▽

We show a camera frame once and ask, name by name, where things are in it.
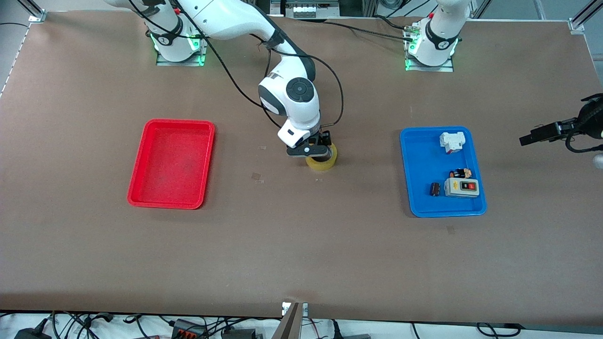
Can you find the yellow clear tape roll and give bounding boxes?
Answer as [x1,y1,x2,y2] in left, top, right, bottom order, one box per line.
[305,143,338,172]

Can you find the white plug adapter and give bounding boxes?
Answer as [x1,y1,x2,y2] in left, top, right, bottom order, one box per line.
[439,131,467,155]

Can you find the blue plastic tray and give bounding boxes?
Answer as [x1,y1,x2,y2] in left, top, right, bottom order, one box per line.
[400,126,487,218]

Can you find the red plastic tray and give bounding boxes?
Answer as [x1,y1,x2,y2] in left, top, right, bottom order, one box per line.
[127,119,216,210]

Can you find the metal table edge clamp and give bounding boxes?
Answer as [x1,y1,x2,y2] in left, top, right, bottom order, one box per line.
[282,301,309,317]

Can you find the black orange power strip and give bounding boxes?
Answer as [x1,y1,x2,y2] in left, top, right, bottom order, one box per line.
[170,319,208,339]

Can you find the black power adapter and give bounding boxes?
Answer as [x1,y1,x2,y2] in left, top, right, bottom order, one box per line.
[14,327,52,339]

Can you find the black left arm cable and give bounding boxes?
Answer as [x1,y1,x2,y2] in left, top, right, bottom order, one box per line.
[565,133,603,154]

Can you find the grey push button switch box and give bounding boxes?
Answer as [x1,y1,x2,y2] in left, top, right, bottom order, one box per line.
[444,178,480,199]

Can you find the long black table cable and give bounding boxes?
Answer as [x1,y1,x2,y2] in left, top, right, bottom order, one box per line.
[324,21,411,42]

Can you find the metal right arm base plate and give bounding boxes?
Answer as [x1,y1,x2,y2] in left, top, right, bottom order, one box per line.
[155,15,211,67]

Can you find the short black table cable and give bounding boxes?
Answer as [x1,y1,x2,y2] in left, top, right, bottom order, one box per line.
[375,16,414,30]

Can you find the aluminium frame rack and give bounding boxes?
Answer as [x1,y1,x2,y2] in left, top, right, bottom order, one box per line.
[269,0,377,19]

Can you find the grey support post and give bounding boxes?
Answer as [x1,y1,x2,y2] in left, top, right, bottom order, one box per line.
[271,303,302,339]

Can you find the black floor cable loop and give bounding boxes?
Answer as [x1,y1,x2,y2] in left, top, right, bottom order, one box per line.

△
▽

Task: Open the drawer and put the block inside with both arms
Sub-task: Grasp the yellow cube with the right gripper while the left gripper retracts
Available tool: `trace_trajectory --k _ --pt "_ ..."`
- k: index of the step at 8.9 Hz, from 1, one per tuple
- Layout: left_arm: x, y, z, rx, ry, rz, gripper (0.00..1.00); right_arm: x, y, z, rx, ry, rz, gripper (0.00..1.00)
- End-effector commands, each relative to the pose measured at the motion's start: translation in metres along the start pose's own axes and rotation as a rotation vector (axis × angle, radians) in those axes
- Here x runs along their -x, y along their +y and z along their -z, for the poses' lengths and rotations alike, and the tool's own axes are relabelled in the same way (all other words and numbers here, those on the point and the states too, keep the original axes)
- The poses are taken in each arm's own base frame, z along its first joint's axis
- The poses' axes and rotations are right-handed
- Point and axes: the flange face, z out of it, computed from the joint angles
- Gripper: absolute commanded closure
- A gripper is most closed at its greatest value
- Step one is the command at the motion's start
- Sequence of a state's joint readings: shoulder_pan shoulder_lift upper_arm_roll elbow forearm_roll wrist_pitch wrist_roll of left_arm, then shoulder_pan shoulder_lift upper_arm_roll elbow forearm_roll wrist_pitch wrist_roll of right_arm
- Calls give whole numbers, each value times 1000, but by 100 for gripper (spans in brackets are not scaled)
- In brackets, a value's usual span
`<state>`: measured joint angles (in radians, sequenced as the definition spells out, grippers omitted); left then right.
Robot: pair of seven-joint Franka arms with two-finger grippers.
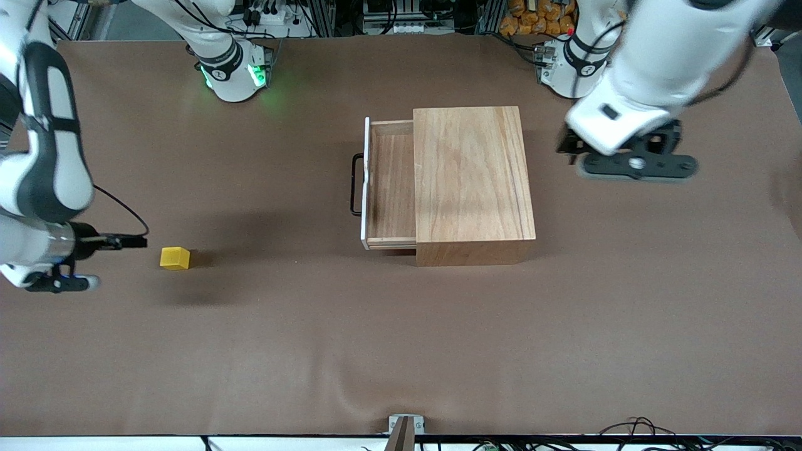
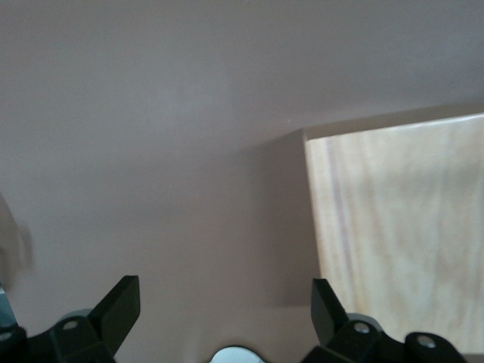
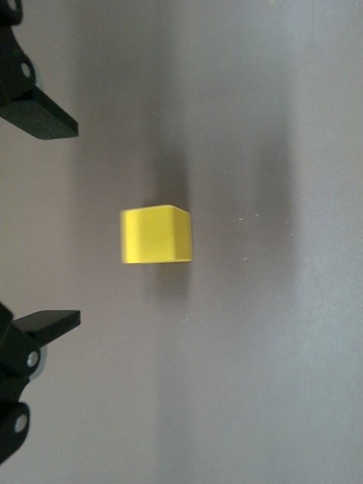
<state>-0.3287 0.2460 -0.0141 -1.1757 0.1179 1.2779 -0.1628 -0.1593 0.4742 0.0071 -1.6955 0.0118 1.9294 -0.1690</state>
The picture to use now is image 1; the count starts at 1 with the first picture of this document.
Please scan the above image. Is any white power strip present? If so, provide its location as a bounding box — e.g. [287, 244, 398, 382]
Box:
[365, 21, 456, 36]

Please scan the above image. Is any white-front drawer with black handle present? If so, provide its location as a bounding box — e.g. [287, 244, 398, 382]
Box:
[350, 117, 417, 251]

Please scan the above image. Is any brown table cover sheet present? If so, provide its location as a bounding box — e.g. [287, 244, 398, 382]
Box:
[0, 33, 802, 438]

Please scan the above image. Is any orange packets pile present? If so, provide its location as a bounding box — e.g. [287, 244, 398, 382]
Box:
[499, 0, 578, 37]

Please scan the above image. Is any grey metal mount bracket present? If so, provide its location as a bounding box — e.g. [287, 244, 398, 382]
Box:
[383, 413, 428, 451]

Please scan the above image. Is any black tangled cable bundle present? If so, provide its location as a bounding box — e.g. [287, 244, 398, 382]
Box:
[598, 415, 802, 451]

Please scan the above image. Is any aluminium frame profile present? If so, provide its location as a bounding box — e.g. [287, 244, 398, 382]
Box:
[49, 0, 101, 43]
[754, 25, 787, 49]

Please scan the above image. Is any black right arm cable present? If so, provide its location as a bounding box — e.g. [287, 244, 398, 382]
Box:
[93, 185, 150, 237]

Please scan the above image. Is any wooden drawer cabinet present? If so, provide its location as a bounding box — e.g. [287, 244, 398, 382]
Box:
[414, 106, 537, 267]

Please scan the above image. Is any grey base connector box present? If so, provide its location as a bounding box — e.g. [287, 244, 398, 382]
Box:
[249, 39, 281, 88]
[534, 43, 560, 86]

△

Activity:
Would you retype the lines above from the one with "- Here x runs" down to the one with "- Step one is", word for word, both ends included and no other lines?

Your solution:
- Here x runs along their -x, y along their +y and z along their -z, for the poses' lengths and rotations alike, and the tool's own axes are relabelled in the same way (all other words and numbers here, those on the point and the states too, keep the original axes)
- The poses are taken in each arm's own base frame, z along its first joint's axis
- The poses' axes and rotations are right-handed
- Point and axes: the flange face, z out of it, computed from the joint angles
- Gripper: absolute commanded closure
- A gripper is most closed at its greatest value
- Step one is the command at the motion's start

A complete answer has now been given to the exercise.